Problem requirements :: Pull out every line below holding the word "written".

Data excerpts
--

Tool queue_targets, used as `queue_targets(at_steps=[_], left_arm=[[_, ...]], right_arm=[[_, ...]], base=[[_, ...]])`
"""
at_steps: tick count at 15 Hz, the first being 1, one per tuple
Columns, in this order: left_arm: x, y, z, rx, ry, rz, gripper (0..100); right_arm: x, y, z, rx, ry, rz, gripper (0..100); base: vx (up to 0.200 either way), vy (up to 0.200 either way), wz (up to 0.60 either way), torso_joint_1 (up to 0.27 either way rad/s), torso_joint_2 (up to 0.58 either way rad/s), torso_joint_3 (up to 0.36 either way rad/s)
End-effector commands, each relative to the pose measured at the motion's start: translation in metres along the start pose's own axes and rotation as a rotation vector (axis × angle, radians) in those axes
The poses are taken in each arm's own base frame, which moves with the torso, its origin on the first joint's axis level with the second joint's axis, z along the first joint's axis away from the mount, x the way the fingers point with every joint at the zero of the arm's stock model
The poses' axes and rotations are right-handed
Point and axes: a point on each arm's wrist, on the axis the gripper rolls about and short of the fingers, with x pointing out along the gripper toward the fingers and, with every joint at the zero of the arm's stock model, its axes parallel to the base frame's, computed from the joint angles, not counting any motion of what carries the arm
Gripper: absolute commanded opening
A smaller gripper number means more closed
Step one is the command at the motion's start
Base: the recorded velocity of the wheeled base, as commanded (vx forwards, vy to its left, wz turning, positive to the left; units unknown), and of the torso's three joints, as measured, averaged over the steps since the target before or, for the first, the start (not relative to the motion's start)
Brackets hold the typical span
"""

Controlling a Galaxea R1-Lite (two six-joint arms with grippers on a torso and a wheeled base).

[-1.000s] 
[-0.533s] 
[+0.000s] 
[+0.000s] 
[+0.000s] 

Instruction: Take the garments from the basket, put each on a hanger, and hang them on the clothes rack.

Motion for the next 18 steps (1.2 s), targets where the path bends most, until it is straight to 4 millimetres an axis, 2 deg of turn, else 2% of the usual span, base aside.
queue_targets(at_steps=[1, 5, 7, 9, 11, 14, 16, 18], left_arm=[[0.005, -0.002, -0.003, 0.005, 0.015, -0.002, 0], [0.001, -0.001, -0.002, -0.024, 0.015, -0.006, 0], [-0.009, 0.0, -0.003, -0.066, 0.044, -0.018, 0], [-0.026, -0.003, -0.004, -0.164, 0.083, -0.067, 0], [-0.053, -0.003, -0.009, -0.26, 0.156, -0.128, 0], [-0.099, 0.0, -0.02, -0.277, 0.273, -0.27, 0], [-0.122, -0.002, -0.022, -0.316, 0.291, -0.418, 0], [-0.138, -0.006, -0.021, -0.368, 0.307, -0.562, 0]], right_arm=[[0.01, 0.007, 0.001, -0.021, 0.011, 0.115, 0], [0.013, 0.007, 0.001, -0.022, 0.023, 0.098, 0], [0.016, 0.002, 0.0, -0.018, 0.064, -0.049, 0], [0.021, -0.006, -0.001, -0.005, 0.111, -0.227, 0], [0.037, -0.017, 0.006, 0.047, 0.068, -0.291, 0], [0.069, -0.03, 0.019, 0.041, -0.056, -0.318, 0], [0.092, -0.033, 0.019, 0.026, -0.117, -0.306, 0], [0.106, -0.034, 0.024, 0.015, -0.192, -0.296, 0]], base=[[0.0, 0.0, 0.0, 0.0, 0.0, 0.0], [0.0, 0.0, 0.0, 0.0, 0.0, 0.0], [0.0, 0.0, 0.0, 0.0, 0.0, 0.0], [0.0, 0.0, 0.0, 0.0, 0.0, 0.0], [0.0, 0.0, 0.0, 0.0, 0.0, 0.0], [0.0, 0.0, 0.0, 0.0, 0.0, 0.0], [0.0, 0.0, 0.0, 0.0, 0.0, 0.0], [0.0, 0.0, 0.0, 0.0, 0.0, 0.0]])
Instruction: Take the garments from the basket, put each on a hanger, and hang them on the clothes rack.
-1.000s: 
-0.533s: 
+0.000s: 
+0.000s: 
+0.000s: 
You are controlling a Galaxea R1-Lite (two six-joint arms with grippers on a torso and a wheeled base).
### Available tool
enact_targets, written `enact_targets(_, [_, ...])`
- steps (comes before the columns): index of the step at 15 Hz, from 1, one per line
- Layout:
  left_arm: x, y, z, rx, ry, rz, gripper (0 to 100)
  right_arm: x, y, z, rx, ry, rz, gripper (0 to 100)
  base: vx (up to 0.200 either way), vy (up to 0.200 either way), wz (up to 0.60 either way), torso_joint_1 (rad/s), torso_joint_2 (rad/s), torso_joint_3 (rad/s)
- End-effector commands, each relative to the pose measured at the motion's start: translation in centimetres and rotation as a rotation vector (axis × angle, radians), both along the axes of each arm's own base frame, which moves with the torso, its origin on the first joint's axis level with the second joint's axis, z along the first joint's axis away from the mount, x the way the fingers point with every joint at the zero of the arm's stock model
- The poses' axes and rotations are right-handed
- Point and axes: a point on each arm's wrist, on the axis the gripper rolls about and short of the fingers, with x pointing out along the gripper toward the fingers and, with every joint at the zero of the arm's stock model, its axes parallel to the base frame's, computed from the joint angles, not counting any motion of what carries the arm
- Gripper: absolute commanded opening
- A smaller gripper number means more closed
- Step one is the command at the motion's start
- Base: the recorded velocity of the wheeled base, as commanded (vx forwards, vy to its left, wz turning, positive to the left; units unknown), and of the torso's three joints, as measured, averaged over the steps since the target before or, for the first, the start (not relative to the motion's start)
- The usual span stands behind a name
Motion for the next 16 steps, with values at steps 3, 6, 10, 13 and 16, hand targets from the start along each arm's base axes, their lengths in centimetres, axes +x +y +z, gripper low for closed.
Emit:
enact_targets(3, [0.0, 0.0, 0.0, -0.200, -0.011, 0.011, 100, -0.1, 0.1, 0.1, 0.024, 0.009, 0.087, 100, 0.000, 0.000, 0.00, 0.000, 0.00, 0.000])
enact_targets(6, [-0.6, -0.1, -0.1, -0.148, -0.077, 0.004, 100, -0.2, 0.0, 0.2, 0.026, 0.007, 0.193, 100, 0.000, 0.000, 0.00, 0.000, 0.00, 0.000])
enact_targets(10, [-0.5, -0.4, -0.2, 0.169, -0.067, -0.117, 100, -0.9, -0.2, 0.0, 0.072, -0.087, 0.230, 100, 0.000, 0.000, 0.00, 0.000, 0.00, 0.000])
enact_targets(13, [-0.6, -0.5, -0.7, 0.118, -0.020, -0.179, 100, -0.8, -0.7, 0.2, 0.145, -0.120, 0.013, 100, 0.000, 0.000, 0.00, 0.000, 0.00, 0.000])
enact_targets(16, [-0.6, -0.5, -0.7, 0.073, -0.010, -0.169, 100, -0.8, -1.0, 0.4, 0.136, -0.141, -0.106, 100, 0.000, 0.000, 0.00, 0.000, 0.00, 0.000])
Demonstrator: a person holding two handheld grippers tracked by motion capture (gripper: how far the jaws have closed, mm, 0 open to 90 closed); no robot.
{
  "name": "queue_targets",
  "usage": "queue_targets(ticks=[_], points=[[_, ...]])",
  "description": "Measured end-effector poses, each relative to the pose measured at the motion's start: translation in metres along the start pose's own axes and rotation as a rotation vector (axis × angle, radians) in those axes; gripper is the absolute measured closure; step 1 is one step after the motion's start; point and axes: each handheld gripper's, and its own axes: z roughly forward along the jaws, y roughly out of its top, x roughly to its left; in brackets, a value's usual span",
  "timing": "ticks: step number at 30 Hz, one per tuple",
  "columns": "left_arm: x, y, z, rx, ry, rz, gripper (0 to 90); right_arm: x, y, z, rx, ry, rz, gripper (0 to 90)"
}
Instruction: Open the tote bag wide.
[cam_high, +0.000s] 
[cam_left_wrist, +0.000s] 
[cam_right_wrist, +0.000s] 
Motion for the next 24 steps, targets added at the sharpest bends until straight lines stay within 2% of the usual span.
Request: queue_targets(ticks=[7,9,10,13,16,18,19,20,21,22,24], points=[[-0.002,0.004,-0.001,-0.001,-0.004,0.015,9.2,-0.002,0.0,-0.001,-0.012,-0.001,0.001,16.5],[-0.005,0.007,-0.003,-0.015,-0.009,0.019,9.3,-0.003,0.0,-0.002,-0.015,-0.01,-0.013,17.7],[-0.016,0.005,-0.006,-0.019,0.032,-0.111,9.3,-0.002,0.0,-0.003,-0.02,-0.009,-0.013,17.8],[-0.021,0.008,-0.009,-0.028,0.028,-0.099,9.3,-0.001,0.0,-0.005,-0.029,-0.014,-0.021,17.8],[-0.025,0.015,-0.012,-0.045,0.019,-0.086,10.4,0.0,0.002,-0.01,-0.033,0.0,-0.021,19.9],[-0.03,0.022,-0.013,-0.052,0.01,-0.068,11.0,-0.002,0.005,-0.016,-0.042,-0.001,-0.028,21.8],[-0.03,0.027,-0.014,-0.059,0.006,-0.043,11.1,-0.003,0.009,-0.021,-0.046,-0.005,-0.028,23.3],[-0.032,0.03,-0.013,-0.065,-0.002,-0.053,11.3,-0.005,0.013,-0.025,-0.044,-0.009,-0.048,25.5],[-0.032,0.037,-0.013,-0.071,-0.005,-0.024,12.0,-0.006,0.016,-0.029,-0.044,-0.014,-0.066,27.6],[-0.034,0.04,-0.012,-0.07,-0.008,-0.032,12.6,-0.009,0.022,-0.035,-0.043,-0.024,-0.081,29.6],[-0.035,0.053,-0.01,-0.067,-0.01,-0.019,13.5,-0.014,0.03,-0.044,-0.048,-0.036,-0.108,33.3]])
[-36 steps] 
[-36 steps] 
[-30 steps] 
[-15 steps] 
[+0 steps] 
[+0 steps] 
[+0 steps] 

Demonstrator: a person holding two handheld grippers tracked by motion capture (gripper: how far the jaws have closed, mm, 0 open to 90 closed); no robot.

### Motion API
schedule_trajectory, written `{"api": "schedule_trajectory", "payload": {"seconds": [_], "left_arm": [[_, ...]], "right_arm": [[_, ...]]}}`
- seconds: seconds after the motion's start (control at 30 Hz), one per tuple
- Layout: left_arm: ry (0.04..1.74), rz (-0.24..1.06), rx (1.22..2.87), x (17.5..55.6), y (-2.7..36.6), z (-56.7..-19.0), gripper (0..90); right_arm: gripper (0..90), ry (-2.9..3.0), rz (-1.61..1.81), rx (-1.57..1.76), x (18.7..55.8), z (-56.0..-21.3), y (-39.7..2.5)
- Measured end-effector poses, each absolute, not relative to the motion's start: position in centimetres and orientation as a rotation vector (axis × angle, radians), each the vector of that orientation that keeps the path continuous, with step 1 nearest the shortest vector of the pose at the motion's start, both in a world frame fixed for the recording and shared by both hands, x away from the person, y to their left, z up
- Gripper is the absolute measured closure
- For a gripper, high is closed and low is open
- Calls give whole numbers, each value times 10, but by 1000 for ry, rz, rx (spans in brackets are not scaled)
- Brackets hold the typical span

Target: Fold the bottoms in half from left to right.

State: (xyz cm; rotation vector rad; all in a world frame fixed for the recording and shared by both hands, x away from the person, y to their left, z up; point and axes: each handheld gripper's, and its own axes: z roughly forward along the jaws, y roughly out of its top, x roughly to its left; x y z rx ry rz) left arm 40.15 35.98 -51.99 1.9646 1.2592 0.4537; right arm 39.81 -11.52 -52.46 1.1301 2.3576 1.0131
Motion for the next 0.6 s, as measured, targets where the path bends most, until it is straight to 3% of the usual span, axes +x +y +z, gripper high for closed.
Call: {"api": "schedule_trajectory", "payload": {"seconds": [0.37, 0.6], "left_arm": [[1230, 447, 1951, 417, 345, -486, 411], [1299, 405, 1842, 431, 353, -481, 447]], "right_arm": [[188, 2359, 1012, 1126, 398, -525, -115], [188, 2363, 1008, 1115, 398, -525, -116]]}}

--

Answer space ::
enact_targets, written `enact_targets(_, [_, ...])`
schedule_trajectory, written `{"api": "schedule_trajectory", "payload": {"seconds": [_], "left_arm": [[_, ...]], "right_arm": [[_, ...]]}}`

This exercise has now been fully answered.